* [EXERCISE AIM]
With pictures excluded, give again exactly the lines running from the one holding "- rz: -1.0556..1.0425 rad" through the end of the listing below.

[SUPPLIED INFORMATION — start]

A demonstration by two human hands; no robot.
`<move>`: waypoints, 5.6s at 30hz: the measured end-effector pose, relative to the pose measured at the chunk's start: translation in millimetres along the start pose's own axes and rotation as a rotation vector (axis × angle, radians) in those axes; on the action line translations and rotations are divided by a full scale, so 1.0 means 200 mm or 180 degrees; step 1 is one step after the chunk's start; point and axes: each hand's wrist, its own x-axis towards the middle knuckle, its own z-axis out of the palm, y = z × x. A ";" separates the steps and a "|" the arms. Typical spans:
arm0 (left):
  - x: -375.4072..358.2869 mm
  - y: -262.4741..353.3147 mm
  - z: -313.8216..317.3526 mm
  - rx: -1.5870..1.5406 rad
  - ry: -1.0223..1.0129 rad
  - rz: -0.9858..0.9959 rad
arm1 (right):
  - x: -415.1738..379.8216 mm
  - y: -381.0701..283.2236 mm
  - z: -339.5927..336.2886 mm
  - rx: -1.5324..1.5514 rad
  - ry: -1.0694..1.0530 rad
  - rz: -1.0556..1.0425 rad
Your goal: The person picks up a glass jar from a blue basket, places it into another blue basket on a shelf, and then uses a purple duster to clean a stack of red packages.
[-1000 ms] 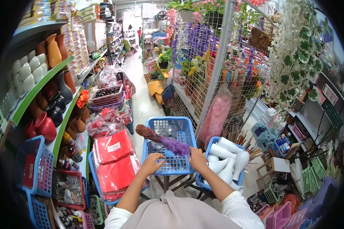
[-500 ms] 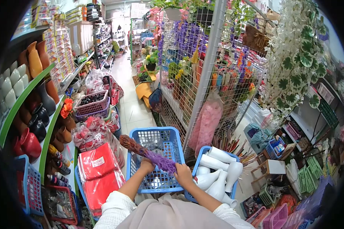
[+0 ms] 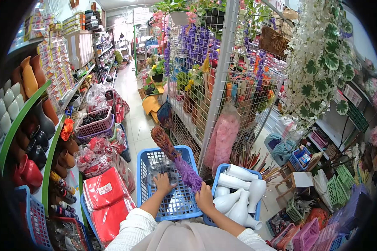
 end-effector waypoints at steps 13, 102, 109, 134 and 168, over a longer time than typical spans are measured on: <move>-0.20 -0.02 -0.13 -0.5049 -0.0163 -0.0597 | -0.02 0.09 -0.07 0.1206 -0.0115 -0.0062; -0.53 -0.11 -0.76 -0.4384 0.0075 0.0838 | -0.17 0.17 -0.84 -0.0029 -0.0444 -0.0460; -0.55 -0.07 -0.80 -0.5043 -0.0019 0.0299 | -0.15 0.11 -0.84 0.0059 -0.0394 -0.0489; -0.60 -0.09 -0.79 -0.5535 -0.0354 0.0736 | -0.17 0.16 -0.70 0.0158 -0.0503 -0.0130; -0.62 -0.14 -0.83 -0.5905 -0.0423 0.0438 | -0.24 0.21 -0.67 0.0056 -0.0754 0.0156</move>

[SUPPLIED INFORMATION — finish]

* [EXPECTED OUTPUT]
  - rz: -1.0556..1.0425 rad
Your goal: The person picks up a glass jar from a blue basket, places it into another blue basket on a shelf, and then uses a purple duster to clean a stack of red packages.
[-1000 ms] 
[-500 ms] 
[+0 ms] 
 end-effector waypoints at steps 13, 102, 109, 134 and 168, over a longer time than typical spans are measured on: <move>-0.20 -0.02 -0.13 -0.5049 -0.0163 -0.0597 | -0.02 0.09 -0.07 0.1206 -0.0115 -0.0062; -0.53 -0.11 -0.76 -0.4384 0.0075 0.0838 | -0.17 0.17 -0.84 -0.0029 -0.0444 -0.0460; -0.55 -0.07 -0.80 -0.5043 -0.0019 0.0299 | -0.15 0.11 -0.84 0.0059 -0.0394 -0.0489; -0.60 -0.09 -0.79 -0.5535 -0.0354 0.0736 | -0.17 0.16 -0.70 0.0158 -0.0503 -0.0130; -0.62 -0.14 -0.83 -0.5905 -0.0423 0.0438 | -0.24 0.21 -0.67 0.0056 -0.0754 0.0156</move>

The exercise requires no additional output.